Ban on tobacco sales, cigarette taxes and increase on anti-smoking advertising campaigns have contributed to the decline, according to the CDC. Electronic cigarettes have also been a popular alternative to traditional cigarettes. In 2013, the smoking rate was about 18 percent.

The new study comes as CVS/pharmacy marks its one-year anniversary of stopping tobacco product sales in all its stores in an effort to create a tobacco-free generation.

“We know that more than two-thirds of smokers want to quit – and that half of smokers try to quit each year. We also know that cigarette purchases are often spontaneous. And so we reasoned that removing a convenient location to buy cigarettes could decrease overall tobacco use,” Chief Medical Officer Troyen Brennan says in the release.

CVS Health Research Institute reports that cigarette pack sales have decreased by one percent in states where CVS/pharmacy made up 15 percent or more of the retail pharmacy market, according to the company’s press release. The average smoker purchased five packs fewer.
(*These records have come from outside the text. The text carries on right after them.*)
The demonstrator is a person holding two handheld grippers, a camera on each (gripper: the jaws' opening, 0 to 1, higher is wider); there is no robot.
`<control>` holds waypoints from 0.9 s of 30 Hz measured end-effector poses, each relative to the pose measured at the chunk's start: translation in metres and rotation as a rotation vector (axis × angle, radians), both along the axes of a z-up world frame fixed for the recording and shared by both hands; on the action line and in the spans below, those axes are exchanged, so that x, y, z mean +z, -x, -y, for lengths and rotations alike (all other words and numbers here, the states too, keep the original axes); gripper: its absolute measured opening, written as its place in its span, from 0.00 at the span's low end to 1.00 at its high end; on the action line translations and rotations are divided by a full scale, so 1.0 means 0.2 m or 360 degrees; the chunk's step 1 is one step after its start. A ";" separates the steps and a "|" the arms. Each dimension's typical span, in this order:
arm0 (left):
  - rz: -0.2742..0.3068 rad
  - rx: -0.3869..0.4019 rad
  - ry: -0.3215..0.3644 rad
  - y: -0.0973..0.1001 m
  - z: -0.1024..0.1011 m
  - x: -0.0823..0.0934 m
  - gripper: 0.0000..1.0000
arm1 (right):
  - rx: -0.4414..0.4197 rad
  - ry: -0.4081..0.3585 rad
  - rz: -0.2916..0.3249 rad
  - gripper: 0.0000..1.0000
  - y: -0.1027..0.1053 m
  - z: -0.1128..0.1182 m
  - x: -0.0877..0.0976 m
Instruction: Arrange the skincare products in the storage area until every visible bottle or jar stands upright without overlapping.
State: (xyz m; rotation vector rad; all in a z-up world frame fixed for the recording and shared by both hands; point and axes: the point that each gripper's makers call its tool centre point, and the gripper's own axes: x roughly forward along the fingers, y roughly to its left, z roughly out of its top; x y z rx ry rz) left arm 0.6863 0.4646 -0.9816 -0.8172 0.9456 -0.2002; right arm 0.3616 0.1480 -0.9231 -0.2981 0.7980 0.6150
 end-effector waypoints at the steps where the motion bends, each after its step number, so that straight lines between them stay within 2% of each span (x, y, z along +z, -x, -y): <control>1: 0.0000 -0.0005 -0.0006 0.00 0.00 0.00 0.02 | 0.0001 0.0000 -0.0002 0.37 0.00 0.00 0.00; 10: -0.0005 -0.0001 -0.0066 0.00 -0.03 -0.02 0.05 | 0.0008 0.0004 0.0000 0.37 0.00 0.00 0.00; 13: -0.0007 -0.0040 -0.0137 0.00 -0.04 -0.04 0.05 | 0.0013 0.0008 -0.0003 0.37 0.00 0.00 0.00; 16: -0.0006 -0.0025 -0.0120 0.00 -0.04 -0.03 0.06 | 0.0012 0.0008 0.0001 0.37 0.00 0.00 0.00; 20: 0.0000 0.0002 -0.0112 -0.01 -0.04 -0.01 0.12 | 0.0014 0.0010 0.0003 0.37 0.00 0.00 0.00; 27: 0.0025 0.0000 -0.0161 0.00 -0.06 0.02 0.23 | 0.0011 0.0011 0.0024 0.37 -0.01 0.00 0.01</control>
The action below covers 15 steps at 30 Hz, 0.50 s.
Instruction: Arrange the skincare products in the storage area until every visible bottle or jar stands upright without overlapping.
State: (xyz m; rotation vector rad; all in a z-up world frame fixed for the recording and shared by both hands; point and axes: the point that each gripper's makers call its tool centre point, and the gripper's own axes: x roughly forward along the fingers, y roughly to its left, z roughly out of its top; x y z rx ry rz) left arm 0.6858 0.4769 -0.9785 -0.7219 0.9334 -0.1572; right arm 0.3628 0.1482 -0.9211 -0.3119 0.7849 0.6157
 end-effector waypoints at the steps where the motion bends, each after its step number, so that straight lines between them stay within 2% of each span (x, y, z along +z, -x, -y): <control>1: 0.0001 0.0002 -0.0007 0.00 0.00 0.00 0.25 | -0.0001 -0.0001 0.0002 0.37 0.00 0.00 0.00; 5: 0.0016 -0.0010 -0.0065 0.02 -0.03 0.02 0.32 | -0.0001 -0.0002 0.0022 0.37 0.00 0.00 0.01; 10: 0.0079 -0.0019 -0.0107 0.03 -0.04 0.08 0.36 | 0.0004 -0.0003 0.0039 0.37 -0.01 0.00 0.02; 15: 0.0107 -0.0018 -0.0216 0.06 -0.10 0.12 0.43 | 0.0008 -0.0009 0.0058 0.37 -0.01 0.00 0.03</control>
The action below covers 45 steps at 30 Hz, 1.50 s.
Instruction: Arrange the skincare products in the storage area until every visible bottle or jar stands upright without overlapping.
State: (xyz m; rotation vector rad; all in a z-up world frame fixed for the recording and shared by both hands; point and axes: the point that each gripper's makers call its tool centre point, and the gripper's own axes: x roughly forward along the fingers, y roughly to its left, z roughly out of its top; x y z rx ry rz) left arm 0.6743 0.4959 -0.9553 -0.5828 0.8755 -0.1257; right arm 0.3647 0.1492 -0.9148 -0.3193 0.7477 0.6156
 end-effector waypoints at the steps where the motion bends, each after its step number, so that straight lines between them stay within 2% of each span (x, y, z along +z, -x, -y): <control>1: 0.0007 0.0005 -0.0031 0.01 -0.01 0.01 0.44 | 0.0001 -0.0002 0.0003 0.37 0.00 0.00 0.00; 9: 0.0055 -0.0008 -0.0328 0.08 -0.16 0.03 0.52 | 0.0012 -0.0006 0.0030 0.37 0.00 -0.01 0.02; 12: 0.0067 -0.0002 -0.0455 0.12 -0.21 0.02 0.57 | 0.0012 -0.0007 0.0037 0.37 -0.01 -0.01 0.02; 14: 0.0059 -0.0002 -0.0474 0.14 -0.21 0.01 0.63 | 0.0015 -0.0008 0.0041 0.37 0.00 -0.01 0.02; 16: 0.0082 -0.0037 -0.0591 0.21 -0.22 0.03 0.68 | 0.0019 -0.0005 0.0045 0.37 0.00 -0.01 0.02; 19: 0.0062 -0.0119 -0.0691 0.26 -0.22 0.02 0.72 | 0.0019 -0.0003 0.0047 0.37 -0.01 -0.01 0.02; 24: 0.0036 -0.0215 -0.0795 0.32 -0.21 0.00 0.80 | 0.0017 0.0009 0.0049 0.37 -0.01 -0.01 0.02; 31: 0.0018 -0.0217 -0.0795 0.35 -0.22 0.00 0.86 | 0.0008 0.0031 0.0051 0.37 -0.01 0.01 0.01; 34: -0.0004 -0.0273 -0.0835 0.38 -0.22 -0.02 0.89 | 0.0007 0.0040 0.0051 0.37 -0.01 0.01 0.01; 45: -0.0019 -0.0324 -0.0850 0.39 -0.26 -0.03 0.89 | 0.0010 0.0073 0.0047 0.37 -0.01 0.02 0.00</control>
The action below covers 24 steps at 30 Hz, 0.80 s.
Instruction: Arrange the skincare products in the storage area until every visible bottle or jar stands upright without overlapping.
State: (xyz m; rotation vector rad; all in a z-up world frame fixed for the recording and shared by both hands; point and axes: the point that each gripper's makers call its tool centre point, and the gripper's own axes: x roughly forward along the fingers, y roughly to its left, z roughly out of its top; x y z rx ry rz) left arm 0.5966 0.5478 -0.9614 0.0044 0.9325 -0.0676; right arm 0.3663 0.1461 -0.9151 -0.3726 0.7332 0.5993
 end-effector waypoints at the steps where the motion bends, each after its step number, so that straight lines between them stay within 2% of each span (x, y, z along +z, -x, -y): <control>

About 95 million fewer packs have been sold in the last eight months.

“This new data demonstrates that CVS Health’s decision to stop selling tobacco did indeed have a real public health impact,” Troyen says.

CVS Health says it’s also launching a school-based tobacco-prevention program with its Foundation and Scholastic.

“By partnering with an expert partner in education to launch this new program, we will reach millions of kids across the country with critical tobacco-prevention education,” says CVS Health.